*** Material shown ***

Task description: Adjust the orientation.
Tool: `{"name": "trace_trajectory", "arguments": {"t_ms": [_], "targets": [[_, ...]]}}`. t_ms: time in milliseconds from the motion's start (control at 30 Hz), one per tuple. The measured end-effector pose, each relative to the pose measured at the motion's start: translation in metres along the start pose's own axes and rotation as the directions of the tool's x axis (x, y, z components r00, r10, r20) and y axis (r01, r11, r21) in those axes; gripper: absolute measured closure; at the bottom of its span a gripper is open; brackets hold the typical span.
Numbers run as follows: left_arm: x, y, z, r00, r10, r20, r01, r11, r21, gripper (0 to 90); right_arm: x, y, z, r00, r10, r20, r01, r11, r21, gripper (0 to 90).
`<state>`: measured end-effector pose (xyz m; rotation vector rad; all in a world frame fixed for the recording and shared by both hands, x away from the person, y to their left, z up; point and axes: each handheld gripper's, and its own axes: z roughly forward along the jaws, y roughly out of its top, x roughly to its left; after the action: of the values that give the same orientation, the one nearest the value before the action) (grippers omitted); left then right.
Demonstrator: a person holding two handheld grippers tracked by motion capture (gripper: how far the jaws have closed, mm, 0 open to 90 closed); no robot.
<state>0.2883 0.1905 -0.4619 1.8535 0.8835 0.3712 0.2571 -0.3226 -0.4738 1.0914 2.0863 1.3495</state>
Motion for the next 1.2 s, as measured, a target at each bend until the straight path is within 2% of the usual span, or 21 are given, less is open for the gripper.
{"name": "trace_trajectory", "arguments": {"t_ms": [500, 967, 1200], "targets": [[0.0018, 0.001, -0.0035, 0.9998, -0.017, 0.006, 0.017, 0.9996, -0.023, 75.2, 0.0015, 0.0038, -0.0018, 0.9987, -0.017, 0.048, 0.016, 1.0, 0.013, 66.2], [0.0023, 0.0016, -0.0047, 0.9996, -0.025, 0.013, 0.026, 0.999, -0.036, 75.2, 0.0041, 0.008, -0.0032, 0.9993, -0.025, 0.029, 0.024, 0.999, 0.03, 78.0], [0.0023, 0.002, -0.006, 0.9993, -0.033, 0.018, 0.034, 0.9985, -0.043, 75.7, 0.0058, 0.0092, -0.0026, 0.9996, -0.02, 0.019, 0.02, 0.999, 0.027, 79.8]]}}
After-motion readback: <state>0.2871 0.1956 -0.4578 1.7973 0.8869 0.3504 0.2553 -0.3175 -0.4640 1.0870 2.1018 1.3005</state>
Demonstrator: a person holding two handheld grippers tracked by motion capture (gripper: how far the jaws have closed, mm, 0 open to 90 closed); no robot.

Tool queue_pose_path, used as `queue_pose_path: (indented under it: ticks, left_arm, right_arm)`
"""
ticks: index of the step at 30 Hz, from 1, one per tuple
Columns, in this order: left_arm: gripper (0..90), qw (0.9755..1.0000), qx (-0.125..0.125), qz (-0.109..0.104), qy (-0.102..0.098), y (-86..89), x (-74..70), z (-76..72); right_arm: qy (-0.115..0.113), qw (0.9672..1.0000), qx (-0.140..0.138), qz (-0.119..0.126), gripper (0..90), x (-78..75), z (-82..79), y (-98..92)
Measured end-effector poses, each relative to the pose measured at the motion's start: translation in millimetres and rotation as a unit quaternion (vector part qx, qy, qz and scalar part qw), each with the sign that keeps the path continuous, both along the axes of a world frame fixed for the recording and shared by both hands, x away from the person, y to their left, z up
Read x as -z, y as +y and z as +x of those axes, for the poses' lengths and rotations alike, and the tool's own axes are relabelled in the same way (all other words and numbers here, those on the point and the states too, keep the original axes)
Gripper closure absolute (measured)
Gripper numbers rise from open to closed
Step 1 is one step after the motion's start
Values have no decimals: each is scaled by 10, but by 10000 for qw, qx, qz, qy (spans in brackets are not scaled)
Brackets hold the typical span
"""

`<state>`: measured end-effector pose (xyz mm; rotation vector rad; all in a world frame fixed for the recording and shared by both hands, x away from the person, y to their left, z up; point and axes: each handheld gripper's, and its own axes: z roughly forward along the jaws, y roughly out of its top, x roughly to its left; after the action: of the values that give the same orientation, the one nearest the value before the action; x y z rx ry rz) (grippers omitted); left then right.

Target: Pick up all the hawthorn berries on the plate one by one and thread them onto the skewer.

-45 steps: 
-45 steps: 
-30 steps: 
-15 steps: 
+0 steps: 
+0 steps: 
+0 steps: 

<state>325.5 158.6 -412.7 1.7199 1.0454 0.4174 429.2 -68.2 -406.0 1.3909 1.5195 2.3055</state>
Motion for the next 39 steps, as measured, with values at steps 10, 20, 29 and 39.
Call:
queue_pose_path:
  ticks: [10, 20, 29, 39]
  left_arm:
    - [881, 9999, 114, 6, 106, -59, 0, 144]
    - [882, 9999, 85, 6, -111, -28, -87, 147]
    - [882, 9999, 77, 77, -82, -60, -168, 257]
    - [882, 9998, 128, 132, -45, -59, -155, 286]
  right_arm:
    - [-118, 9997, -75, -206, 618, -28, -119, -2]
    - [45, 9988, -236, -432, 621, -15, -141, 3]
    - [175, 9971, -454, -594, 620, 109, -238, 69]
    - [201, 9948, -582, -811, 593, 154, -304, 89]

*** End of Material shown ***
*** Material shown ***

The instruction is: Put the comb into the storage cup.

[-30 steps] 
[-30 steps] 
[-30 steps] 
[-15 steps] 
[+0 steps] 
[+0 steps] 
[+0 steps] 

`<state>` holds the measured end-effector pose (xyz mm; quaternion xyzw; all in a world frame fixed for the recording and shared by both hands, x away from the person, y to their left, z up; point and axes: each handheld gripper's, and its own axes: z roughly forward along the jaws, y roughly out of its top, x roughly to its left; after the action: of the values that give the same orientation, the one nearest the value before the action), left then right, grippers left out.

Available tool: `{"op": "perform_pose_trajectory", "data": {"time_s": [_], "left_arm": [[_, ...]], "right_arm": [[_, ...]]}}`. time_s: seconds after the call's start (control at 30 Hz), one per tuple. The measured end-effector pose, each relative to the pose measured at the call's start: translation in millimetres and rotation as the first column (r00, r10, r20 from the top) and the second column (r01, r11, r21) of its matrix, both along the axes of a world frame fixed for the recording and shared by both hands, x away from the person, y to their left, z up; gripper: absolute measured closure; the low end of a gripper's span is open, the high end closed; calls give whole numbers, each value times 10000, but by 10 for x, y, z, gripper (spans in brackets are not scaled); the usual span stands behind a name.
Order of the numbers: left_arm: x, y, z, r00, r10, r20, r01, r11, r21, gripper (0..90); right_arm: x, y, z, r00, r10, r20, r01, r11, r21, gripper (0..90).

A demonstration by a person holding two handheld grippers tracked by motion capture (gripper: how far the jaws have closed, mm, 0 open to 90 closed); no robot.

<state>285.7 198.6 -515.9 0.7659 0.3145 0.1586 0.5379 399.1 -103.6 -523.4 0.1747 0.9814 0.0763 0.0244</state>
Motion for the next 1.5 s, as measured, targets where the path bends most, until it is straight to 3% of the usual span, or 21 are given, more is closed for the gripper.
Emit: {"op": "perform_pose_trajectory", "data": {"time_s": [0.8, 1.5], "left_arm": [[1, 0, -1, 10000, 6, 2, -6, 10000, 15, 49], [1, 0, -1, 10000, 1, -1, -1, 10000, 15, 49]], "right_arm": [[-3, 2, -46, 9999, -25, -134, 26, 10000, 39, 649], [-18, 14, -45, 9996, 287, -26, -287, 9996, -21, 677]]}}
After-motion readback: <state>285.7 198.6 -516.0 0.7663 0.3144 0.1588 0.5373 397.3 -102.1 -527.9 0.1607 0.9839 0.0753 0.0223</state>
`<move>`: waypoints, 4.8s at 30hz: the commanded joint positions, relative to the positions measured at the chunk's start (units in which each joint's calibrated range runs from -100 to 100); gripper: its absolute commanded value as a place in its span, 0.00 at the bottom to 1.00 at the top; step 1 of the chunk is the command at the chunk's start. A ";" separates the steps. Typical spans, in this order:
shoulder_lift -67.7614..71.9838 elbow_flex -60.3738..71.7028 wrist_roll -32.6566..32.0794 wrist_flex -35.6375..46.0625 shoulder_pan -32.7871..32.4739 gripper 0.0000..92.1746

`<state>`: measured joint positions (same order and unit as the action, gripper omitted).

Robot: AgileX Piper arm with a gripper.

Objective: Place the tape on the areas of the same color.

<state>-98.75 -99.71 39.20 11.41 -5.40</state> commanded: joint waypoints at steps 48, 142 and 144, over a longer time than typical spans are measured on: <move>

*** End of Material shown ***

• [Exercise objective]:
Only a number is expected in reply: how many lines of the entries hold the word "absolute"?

• [Your solution]:
4